Minor SPOILERS ahead.
“Community” is an NBC show about a study group at a community college that ran from 2009 to 2015. The show was created by Dan Harmon, who later created the wildly popular animated series “Rick and Morty.” But unlike that hit show, “Community” constantly struggled in the ratings (despite a great cast and terrific writing). The ratings sunk so low that after five seasons it was booted from the NBC lineup and the show finished its sixth and final season on Yahoo Screen (a failed attempt by Yahoo to get into the streaming game.) But the show is now enjoying a resurgence as people discover it online.
In Season 2 Episode 14, the study group gathers to play a game of Dungeons & Dragons. The intro establishes this as the most important game of D&D that has ever been played – a game with the power to save a life. Senor Chang (played by Ken Jeong) shows up in pitch black makeup with a white wig and pointy ears, prompting Shirley (played by Yvette Nicole Brown) to ask, “So we’re just going to ignore that hate crime, huh?” Chang dismisses her by saying “I’m a dark elf, or a drow.”
That’s it. That’s the entire reason the episode got pulled. But here’s the thing: he isn’t wearing blackface. Blackface was historically used in minstrel shows to portray black people in a derogatory way, and it was undeniably racist. But that’s not what is happening in this episode. Chang is cosplaying as a mythical being from a fantasy game (specifically the character Brutalitops the Magician). He isn’t making fun of anyone. It’s no more offensive than someone painting their face green and dressing as the Wicked Witch for Halloween.
Sure, it intuitively feels wrong seeing the character covered in black makeup because it is so close to blackface. But his cringey obliviousness is precisely part of what makes it funny. And more importantly, the situation feels true to the universe these characters inhabit and the relationships they’ve established. The joke isn’t shoehorned in for the sake of a cheap laugh. Context matters.
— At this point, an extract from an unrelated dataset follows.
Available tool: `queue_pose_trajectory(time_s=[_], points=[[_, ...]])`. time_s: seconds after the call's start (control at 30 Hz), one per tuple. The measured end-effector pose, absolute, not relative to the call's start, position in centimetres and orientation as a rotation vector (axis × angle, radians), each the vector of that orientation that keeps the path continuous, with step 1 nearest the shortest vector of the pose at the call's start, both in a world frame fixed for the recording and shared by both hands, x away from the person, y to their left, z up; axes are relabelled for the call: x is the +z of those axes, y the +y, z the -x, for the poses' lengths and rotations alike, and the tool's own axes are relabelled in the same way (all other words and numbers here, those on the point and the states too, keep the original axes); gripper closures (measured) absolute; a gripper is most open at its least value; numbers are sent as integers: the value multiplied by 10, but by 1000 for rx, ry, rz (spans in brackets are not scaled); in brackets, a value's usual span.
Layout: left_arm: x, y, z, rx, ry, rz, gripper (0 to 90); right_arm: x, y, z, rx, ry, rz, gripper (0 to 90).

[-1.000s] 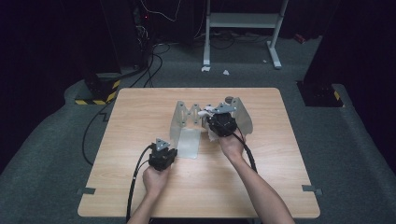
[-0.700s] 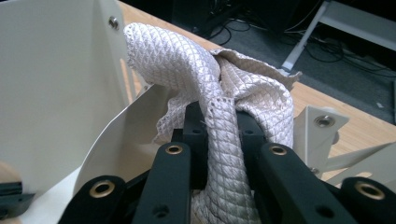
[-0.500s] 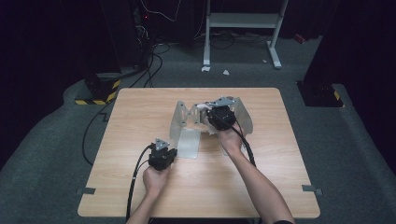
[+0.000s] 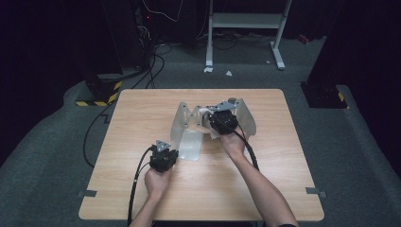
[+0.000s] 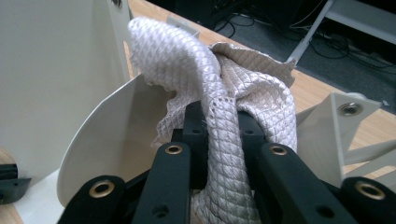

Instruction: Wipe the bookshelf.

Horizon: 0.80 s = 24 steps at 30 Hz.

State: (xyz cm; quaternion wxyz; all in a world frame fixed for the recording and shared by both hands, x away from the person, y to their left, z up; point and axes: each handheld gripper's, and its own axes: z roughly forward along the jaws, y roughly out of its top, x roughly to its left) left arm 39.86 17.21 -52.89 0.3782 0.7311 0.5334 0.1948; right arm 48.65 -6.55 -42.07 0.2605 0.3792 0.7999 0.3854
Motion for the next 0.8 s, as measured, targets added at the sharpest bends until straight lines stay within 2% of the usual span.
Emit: queue_pose_trajectory(time_s=[0.1, 0.23, 0.33, 0.43, 0.8], points=[[-527, 170, -404, 515, 1365, -1902, 761, -425, -65, -487, 1055, 2166, -1050, 796], [-526, 168, -408, 527, 1359, -1920, 761, -434, -65, -486, 1065, 2169, -1093, 795], [-525, 167, -407, 538, 1350, -1922, 778, -441, -65, -488, 1048, 2186, -1111, 797], [-528, 166, -407, 528, 1343, -1909, 835, -447, -63, -490, 1010, 2198, -1136, 798], [-530, 168, -405, 530, 1318, -1896, 846, -468, -59, -504, 927, 2213, -1187, 798]])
Chang might be oblivious to how his costume is perceived, but the other characters clearly understand the connotations. Even Chevy Chase’s character, Pierce Hawthorne (a character who frequently makes cluelessly racist comments himself) calls Chang out, referring to him as “Al Jolsen” (a singer notorious for his use of blackface) and later “Blackface.”
“Advanced Dungeons & Dragons” is one of the best episodes of the entire series. It is right up there with other fan-favorites like the “Modern Warfare” paintball episode and the bottle episode “Cooperative Calligraphy”. In addition to being funny and having the courage to make a risky joke, the episode takes unexpected turns and has a serious emotional arc. It’s great storytelling. It’s a shame that Netflix and Hulu pulled the episode without applying critical thought.
Ironically, “Community” was one of the most diverse sitcoms on TV when it aired. It featured an ensemble cast portraying a wide range of ages, genders, ethnicities, religions, and sexual orientations. (The main cast includes Joel McHale, Gillian Jacobs, Danny Pudi, Yvette Nicole Brown, Alison Brie, Donald Glover, Ken Jeong, Chevy Chase, and Jim Rash.) Those distinctions were sometimes commented on, but never defining traits. Each of the characters were well-developed with their own distinct personalities. They were also friends who enjoyed spending time with each other.
The episode didn’t cause an uproar when it first aired nine years ago, but Ken Jeong seemed aware of changing attitudes and what was coming. In a 2019 discussion with the cast, Alison Brie said that “Advanced Dungeons & Dragons” is her favorite episode. She then reminded everyone in the audience that Jeong wore “blackface” in it, to which he responded, “Oh really? You’re going to bring that up now? In 2019? Really?”